[PROVIDED RECORDS Boundary: Start]

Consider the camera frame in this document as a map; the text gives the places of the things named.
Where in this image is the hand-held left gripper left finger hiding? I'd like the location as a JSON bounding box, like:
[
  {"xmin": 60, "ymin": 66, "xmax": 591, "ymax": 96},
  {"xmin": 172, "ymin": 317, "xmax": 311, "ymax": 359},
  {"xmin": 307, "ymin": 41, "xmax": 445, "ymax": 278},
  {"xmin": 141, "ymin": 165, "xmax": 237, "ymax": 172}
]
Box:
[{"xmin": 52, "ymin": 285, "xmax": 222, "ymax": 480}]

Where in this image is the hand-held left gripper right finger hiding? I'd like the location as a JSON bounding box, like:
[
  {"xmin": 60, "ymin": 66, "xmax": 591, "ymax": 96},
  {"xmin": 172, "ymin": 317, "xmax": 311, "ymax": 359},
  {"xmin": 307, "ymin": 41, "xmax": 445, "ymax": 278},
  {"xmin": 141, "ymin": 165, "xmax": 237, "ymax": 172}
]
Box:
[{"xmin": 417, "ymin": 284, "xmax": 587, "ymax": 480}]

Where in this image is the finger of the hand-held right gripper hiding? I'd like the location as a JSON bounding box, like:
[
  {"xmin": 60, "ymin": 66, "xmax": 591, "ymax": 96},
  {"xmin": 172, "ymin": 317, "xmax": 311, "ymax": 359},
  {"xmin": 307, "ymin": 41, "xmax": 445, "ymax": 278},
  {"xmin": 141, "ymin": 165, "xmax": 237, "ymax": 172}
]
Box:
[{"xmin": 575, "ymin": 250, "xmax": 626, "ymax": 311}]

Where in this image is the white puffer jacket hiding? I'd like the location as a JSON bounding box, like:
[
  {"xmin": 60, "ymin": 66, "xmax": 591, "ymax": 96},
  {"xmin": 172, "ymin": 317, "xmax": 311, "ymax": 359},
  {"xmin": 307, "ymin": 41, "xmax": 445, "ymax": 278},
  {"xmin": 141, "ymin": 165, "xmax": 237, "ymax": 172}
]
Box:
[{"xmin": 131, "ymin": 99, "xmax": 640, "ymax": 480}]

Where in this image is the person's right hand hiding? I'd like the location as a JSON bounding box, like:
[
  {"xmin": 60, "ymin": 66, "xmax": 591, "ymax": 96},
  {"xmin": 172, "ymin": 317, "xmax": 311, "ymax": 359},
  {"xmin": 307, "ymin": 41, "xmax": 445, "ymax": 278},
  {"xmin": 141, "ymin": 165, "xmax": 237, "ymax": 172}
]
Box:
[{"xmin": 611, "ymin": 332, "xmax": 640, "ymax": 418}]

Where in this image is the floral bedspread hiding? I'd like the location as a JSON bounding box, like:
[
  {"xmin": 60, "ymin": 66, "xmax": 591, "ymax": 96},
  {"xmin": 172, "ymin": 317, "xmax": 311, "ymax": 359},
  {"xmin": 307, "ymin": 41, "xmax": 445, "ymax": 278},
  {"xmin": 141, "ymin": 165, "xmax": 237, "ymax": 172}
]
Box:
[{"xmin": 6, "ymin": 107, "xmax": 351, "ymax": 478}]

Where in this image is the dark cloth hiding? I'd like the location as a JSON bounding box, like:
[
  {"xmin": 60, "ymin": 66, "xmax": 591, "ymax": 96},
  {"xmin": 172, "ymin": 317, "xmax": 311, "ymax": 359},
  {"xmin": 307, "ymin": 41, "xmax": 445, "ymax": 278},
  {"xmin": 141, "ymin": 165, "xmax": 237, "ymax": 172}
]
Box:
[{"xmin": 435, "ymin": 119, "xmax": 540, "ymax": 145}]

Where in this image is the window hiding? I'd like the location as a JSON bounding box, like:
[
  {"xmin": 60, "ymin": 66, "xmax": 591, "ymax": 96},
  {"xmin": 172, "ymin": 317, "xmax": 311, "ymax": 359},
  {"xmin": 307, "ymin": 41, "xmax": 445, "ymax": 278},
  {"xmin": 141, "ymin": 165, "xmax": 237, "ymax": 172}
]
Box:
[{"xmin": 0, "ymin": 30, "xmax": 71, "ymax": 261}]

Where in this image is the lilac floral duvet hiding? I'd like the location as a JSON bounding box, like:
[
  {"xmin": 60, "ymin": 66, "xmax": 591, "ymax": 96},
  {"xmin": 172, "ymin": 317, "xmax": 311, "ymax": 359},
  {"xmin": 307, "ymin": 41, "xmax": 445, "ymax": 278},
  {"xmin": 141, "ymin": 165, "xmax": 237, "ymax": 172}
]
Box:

[PROVIDED RECORDS Boundary: End]

ACTION ITEM: From the listing above, collect each line in which the string "held" appears.

PROBLEM SOLUTION:
Where in this image is the hand-held left gripper left finger hiding? I'd like the location as a JSON bounding box, like:
Where in this image is the hand-held left gripper right finger hiding? I'd like the location as a JSON bounding box, like:
Where in this image is the finger of the hand-held right gripper hiding? I'd like the location as a JSON bounding box, like:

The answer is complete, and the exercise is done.